'''

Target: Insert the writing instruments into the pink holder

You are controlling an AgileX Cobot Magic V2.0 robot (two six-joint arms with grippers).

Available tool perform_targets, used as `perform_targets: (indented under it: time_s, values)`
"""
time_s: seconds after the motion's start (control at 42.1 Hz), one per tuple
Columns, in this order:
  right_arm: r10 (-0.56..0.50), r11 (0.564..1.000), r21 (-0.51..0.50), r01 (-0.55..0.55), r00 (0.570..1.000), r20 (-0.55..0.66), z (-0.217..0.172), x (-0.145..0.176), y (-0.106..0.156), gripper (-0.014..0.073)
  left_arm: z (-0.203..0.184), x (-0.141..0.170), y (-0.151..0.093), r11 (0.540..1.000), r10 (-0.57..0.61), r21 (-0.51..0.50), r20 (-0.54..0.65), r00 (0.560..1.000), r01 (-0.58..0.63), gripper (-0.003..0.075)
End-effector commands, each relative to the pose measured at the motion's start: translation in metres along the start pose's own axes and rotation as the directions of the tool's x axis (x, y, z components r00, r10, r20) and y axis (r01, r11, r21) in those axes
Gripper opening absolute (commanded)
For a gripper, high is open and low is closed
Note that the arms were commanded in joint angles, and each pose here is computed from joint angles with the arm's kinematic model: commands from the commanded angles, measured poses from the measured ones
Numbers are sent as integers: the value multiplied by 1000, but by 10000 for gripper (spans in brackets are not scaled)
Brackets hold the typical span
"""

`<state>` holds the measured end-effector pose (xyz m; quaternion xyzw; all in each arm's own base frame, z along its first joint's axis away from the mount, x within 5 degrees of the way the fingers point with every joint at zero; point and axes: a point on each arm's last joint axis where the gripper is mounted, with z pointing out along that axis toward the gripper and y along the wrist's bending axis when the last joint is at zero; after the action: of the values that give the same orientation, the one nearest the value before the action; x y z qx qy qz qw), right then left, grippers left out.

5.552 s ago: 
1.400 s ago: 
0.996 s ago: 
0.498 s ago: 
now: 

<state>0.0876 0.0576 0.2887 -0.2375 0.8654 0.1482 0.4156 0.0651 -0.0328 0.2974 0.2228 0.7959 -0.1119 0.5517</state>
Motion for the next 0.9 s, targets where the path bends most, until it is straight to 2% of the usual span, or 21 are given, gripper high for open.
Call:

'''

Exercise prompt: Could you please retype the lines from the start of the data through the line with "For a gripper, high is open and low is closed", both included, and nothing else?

Answer section:
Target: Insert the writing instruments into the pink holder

You are controlling an AgileX Cobot Magic V2.0 robot (two six-joint arms with grippers).

Available tool perform_targets, used as `perform_targets: (indented under it: time_s, values)`
"""
time_s: seconds after the motion's start (control at 42.1 Hz), one per tuple
Columns, in this order:
  right_arm: r10 (-0.56..0.50), r11 (0.564..1.000), r21 (-0.51..0.50), r01 (-0.55..0.55), r00 (0.570..1.000), r20 (-0.55..0.66), z (-0.217..0.172), x (-0.145..0.176), y (-0.106..0.156), gripper (-0.014..0.073)
  left_arm: z (-0.203..0.184), x (-0.141..0.170), y (-0.151..0.093), r11 (0.540..1.000), r10 (-0.57..0.61), r21 (-0.51..0.50), r20 (-0.54..0.65), r00 (0.560..1.000), r01 (-0.58..0.63), gripper (-0.003..0.075)
End-effector commands, each relative to the pose measured at the motion's start: translation in metres along the start pose's own axes and rotation as the directions of the tool's x axis (x, y, z components r00, r10, r20) and y axis (r01, r11, r21) in those axes
Gripper opening absolute (commanded)
For a gripper, high is open and low is closed

No more output will be given for this exercise.